Yoko Ono has faced harsh criticism throughout her career — so much so that it would be easy to assume she no longer hears or pays attention to any of it. But as she revealed in an open letter posted to her Imagine Peace website, she's well aware of the insults people sling at her music.

What's more, as Ono admitted in a post titled "DON'T STOP ME!," she's afraid she can't help but internalize that criticism to some extent — and that, at her age, all the negativity will finally wear her down and make her "old and sick like many others of my age."

As you know if you've spent any time with the Ono discography — which includes a pair of new 10" singles released as part of her 82nd birthday celebration — much of her work is heavily experimental, up to and including her decidedly non-traditional singing voice. But as Ono argued in her letter, "I am not concerned with what my voice is doing. If I was, what you experience would not be. My voice will be dead, once I am concerned about it, in the way you are asking me to. Go to a classical concert, if you want to hear a 'trained' voice."

Pointing out that there's a double standard at work here — Ono singled out Iggy Pop as a male veteran rocker who isn't criticized nearly as much for his untrained singing — she defiantly defended her self-expression, writing, "Let me be free. Let me be me! Don’t make me old, with your thinking and words about how I should be. You don’t have to come to my shows. I am giving tremendous energy with my voice, because that is me. Get my energy or shut up."
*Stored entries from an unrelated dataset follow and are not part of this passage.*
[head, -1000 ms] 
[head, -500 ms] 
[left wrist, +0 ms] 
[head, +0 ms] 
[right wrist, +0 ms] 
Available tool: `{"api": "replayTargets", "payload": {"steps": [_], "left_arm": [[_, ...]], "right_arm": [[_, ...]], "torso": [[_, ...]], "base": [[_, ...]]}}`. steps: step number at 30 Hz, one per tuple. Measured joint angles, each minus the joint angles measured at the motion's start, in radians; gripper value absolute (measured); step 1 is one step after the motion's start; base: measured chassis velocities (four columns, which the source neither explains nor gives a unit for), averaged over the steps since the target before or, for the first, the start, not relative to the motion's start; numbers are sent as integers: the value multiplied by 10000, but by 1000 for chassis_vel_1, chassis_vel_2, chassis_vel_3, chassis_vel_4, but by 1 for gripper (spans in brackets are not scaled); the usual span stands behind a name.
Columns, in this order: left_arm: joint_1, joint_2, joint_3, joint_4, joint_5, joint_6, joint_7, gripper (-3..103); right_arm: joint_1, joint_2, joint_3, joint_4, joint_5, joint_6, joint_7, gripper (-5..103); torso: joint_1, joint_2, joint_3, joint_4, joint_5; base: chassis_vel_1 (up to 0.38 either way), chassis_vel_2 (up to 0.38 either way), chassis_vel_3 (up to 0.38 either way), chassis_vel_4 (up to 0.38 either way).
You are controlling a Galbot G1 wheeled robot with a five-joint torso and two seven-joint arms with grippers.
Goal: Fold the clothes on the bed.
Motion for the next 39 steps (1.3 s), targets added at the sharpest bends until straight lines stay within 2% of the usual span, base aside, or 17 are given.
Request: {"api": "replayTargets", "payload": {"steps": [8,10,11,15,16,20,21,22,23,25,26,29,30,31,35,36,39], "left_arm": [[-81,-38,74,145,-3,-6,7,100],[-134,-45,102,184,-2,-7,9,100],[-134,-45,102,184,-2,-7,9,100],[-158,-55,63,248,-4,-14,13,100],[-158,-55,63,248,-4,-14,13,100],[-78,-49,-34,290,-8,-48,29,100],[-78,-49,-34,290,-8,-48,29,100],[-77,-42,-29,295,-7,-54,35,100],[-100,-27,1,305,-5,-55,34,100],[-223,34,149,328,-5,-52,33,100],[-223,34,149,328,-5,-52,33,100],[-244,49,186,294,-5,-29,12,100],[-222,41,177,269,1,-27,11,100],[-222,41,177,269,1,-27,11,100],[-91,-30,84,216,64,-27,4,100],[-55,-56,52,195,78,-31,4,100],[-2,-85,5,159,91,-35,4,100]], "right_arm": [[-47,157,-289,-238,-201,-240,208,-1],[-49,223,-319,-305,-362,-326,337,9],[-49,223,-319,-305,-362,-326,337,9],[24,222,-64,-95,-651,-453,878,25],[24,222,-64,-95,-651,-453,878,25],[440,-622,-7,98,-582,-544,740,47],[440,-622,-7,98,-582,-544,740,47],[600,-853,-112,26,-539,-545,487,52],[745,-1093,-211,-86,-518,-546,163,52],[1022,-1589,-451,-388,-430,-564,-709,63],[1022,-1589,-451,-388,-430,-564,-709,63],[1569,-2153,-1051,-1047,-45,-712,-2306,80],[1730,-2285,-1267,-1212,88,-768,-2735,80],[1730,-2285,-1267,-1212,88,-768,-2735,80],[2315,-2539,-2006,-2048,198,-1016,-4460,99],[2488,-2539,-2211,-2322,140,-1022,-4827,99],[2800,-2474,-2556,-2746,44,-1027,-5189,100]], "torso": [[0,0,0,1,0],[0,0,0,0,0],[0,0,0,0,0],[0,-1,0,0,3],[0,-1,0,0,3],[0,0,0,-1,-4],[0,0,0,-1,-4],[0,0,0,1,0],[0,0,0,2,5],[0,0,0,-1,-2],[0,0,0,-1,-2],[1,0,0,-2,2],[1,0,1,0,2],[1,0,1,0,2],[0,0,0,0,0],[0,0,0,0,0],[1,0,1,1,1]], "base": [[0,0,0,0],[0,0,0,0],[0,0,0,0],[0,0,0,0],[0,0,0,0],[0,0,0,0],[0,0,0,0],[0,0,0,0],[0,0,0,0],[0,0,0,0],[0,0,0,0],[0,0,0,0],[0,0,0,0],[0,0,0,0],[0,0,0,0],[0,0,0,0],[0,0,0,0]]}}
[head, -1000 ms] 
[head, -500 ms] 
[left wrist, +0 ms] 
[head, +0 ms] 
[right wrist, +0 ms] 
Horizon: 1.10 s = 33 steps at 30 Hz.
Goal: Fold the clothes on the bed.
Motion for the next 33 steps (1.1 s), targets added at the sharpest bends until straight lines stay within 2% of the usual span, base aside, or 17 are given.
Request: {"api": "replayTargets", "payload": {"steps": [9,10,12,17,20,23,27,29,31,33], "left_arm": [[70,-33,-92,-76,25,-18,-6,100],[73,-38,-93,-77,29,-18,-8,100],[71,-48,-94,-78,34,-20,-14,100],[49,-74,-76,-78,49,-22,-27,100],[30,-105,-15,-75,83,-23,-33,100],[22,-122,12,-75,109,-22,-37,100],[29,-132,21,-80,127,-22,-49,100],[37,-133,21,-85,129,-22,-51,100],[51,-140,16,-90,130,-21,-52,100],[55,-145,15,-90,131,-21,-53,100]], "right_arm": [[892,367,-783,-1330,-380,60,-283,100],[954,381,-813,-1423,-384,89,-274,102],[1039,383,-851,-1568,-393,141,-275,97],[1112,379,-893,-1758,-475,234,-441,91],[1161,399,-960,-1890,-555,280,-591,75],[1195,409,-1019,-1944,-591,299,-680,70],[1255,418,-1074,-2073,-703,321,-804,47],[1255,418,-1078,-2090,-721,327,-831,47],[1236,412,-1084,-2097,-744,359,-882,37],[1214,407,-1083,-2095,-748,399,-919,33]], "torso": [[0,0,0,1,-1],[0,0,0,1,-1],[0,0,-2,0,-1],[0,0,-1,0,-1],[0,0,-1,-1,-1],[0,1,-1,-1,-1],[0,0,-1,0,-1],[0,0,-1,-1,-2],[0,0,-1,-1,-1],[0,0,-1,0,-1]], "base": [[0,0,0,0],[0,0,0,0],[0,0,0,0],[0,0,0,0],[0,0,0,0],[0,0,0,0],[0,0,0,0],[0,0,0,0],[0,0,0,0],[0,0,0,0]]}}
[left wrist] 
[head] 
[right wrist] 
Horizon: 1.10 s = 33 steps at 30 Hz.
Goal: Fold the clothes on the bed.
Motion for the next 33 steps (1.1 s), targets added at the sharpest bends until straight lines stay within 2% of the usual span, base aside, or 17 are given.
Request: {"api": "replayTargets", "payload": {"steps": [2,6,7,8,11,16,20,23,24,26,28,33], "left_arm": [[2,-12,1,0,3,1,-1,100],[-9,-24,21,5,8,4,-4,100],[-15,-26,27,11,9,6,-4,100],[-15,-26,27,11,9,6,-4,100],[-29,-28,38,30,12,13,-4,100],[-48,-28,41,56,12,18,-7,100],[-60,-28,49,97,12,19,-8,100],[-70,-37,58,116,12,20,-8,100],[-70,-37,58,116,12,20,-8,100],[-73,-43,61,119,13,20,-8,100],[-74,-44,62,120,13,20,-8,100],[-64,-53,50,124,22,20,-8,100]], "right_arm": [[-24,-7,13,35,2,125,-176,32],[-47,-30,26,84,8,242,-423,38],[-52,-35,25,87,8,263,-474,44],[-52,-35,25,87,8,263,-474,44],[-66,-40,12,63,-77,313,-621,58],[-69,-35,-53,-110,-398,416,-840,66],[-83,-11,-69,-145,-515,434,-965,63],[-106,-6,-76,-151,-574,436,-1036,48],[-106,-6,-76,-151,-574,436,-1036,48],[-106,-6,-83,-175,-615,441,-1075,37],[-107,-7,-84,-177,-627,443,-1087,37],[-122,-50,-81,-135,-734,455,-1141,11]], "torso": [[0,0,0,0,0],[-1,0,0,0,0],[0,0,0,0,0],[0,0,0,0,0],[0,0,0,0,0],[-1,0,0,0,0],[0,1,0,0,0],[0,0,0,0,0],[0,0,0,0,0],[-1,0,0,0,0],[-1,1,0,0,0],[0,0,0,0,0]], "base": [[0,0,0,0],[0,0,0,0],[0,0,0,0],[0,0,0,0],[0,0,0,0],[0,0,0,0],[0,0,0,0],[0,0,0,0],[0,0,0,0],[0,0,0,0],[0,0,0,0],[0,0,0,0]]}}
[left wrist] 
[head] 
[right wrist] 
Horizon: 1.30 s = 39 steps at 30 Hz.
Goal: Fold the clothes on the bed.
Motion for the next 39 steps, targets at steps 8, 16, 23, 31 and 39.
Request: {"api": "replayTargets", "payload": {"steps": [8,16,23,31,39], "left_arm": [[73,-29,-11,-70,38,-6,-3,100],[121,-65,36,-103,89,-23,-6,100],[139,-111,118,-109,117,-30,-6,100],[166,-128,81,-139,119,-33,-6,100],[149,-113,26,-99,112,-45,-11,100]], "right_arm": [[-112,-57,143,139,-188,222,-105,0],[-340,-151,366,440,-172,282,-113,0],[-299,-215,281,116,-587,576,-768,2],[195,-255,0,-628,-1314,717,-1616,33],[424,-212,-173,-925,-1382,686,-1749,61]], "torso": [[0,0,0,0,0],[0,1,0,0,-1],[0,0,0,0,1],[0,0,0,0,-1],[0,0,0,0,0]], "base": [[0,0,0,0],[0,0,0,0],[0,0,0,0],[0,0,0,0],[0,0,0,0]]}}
There's a lot more to the letter, which is well worth reading in its entirety, but in the end, Ono vows to tune out the critics and continue dancing to the beat of her own drum (or singing just off the beat, if that's what she feels like doing). "I am afraid of just one thing. That those ageism criticism will finally influence me, I would succumb to it and get old," concludes the post. "So I am covering my ears not to listen to you guys! Because dancing in the middle of an ageism society is a lonely trip. Don’t stone me! Let me be! Love me plenty for what I am!"